# Why is ethyl alcohol neutral?

Jan 13, 2016

Because ethyl alcohol is composed of $C$, $O$, and $H$ atoms. Associated with each atom are sufficient electrons to complement (i.e. balance) the nuclear charge.

#### Explanation:

The atomic number, $Z$, of $H$, $C$, and $O$, are $1$, $6$, and $8$ respectively. These atomic numbers necessitate that there are $1$, $6$, and $8$ protons (positively charged nuclear particles) in the respective nuclei.
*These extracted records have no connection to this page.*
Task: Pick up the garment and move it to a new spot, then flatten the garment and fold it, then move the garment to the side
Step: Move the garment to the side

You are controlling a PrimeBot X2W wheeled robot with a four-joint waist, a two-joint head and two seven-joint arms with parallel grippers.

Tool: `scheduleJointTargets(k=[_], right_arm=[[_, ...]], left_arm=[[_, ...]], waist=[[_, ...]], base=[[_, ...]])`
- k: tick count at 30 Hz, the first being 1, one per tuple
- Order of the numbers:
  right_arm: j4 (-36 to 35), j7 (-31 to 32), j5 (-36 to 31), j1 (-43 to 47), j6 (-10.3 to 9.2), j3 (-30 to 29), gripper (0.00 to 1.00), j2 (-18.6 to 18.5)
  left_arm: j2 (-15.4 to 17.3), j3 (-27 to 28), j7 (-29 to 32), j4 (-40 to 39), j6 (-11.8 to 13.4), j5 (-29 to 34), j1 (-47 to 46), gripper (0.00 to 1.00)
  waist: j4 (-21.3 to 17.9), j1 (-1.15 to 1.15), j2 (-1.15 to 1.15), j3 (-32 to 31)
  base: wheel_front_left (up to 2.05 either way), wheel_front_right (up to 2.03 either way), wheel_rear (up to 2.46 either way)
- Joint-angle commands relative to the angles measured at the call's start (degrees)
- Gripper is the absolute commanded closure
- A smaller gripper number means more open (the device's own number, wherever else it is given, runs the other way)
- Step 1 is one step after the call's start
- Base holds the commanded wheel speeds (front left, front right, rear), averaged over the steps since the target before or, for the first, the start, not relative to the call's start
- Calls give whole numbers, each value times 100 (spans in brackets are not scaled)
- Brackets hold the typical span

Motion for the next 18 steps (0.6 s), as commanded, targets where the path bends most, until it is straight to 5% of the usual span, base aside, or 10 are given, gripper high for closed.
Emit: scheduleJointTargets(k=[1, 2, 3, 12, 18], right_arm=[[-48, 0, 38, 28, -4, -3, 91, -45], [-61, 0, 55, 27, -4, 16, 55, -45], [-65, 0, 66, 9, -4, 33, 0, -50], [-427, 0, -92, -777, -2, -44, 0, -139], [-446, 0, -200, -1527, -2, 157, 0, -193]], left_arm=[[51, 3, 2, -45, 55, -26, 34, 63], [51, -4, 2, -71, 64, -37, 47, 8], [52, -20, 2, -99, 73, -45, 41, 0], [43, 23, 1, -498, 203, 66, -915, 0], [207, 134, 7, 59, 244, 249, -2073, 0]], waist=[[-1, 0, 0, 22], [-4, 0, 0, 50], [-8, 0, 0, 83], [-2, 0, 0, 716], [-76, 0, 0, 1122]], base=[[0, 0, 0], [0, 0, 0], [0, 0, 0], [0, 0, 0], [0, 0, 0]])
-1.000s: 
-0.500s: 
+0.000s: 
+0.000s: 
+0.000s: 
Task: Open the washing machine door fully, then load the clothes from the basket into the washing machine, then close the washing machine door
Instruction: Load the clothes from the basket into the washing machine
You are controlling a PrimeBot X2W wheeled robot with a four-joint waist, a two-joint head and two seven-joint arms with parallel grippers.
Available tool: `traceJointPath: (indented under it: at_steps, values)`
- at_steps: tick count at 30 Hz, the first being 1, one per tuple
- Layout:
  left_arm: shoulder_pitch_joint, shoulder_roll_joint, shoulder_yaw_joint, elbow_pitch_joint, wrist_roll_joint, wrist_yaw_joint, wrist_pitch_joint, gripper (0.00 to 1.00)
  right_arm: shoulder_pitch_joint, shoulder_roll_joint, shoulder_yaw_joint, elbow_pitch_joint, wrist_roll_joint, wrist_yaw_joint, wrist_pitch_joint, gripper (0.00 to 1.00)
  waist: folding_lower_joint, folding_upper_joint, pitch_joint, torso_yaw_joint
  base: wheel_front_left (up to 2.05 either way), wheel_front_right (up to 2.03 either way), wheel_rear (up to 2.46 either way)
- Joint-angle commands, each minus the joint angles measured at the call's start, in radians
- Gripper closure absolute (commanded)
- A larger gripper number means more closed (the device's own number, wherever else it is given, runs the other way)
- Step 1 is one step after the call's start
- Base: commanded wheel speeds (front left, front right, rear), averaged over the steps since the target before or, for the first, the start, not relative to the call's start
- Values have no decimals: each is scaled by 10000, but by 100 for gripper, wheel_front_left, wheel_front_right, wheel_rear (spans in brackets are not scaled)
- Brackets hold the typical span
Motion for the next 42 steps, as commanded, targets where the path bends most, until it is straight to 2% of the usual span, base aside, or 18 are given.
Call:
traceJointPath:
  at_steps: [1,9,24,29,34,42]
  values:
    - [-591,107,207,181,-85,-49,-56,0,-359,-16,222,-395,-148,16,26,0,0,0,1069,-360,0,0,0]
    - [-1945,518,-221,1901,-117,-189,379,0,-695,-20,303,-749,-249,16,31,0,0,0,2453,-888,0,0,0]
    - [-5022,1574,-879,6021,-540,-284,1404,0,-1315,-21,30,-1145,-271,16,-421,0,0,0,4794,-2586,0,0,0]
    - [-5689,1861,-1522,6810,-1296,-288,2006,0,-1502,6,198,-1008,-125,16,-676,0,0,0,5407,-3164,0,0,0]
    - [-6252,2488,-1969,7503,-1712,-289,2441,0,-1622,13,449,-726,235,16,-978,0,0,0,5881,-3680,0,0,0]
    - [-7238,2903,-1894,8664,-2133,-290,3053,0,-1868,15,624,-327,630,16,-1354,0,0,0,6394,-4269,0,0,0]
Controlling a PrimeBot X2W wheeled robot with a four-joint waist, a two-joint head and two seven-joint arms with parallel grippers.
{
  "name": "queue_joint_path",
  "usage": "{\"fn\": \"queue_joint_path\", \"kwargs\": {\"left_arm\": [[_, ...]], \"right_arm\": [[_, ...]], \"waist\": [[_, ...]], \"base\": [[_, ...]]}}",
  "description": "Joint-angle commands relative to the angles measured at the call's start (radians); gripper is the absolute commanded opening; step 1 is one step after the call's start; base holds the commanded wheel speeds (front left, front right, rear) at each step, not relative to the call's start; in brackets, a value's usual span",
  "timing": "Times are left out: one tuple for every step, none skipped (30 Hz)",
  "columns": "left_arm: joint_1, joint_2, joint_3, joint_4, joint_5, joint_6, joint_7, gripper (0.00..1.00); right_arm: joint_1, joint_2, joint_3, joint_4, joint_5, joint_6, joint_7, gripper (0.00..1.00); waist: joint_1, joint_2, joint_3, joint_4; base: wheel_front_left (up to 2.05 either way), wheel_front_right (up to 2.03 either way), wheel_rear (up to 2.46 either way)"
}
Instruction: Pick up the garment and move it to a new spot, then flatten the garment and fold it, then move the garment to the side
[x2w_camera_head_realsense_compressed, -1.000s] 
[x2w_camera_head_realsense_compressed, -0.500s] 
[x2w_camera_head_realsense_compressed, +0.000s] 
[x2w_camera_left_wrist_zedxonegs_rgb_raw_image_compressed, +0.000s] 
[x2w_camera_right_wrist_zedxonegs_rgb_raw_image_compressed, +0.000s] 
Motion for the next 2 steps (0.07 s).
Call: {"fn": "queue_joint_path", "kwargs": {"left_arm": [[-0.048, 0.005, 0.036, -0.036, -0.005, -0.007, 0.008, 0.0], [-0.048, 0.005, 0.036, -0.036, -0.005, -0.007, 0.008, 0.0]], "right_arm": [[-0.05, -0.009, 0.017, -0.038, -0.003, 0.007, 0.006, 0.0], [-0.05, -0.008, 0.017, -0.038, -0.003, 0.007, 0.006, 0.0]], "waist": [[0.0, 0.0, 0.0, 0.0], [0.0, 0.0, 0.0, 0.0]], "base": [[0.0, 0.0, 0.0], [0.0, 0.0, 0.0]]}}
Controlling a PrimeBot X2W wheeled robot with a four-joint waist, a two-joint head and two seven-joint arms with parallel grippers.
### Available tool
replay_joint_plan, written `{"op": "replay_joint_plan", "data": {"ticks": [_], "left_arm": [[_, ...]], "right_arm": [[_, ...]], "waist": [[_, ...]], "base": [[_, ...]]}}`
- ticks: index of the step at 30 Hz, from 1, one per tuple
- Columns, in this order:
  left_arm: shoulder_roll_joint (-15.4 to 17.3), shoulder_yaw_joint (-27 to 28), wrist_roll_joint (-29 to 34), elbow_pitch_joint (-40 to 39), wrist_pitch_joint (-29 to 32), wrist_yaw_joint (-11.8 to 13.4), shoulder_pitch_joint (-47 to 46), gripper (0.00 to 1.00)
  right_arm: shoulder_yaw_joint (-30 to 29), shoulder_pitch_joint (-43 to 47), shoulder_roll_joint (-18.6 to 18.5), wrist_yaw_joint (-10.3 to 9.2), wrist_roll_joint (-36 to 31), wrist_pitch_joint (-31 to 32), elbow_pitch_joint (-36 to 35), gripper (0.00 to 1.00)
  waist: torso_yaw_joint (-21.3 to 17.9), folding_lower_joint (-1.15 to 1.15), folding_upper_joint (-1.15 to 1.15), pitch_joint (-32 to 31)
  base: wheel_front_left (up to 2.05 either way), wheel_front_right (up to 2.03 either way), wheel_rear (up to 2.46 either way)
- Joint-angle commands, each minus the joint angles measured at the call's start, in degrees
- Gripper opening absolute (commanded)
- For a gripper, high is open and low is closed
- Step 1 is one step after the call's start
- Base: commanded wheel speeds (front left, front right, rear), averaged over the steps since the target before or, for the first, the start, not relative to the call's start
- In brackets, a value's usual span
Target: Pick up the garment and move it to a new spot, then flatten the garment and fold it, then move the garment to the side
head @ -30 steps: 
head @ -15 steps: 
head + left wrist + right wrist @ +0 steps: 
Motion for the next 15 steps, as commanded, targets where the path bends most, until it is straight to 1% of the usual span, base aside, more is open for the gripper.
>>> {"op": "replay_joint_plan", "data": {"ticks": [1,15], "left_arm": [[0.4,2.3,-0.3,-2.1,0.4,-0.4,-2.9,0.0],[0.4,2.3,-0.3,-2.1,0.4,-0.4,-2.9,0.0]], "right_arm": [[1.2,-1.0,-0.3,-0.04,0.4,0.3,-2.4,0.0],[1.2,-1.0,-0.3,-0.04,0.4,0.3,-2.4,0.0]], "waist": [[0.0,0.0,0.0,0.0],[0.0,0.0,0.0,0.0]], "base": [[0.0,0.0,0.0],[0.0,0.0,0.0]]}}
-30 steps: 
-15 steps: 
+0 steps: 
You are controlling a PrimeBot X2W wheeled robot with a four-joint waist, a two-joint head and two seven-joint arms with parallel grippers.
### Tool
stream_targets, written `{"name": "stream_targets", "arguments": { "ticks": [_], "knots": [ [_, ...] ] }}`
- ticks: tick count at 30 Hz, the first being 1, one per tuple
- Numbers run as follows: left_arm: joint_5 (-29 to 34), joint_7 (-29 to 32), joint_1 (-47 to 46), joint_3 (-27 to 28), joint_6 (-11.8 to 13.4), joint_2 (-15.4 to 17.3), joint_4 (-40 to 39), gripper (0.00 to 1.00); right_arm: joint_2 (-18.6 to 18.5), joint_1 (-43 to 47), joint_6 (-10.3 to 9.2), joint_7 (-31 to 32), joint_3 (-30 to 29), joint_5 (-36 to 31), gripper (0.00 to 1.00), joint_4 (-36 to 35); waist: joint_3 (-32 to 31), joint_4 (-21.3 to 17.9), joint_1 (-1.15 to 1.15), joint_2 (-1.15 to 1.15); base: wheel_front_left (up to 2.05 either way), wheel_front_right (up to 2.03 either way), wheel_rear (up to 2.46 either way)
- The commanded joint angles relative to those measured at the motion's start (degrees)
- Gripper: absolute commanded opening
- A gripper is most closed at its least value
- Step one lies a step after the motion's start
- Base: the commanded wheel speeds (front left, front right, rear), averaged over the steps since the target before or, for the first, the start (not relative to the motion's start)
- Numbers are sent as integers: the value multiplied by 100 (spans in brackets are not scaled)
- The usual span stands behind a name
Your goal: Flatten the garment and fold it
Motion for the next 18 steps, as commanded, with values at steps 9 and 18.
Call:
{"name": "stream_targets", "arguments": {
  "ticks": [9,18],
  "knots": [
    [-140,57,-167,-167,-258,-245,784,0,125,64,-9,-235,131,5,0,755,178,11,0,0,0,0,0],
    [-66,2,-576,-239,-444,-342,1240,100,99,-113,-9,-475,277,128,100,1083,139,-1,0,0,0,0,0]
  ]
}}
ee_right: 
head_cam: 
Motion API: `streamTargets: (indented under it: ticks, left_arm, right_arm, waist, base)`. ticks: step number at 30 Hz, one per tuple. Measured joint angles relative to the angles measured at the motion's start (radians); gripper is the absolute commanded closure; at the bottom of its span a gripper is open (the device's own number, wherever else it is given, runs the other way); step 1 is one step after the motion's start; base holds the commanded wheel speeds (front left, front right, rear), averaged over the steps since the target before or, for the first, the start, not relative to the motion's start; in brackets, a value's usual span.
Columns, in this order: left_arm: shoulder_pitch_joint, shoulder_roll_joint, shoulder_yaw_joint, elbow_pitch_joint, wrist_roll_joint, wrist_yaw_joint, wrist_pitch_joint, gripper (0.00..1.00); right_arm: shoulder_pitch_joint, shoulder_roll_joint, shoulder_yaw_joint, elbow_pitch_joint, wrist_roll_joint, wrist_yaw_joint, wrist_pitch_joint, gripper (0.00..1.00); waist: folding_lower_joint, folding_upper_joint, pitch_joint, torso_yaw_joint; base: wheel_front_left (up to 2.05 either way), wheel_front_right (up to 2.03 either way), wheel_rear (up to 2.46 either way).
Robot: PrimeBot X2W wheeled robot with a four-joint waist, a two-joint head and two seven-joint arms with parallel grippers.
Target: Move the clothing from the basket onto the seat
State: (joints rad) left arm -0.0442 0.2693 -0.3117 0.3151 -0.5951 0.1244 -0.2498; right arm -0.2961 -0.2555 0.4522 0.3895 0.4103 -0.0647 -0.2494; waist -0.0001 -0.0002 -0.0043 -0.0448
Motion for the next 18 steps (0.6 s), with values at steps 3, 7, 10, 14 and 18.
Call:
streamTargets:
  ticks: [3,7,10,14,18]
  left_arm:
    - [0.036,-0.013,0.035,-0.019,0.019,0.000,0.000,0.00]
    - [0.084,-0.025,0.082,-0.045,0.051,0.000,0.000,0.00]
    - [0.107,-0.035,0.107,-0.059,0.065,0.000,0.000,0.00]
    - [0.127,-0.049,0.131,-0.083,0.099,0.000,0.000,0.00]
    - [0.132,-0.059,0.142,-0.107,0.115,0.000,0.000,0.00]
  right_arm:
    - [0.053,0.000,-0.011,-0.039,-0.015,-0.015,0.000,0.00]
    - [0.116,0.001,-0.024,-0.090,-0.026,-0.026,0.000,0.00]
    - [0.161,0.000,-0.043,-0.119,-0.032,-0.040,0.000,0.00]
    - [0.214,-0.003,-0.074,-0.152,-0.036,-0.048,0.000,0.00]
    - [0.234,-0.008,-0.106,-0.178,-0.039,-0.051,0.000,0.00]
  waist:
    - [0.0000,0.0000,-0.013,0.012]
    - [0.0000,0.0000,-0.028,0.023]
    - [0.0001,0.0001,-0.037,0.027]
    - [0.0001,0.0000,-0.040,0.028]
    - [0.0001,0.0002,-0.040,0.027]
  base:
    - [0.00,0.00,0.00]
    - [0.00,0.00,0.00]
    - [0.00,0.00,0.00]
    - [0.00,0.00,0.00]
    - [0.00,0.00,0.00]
Thus for each hydrogen atom, there must be 1 electron for neutrality, and it gets one of the two electron that comprise the $O - H$ or $C - H$ bonds (yes, a covalent bond is comprised of 2 electrons, one is owned by the hydrogen, and one is owned by $C$). So hydrogen is neutral.

For $C$, $Z$$=$ $6$. There are 2 inner core electrons, so there must be 4 electrons from the covalent bonds; carbon here has 4 covalent bonds, so each carbon possesses (or owns) 4 bonding electrons. Since each carbon thus has 6 electrons, the carbons are also neutral.

For $O$, $Z$$=$ $8$. There are 2 inner core electrons; it gets 1 electron each from its 2 covalent bonds, and there are 2 lone pairs of electrons (these lone pairs devolve solely to oxygen). Thus there are 8 electrons in total, that precisely balance the charge of the 8 nuclear protons.

You can do this with any molecule and assign formal charge. Covalent bonds are shared equally (i.e. each atom "owns" 1 electron); lone pairs and radicals devolve solely to the atom of interest.

Can you use this treatment to designate formal charge in methyl radical, ${H}_{3} C \cdot$; $C {a}^{2 +} C \equiv {C}^{2 -}$, calcium carbide; methyl anion ${H}_{3} {C}^{-}$, and sodium amide ${H}_{2} {N}^{-} N {a}^{+}$? Where does the formal charge reside?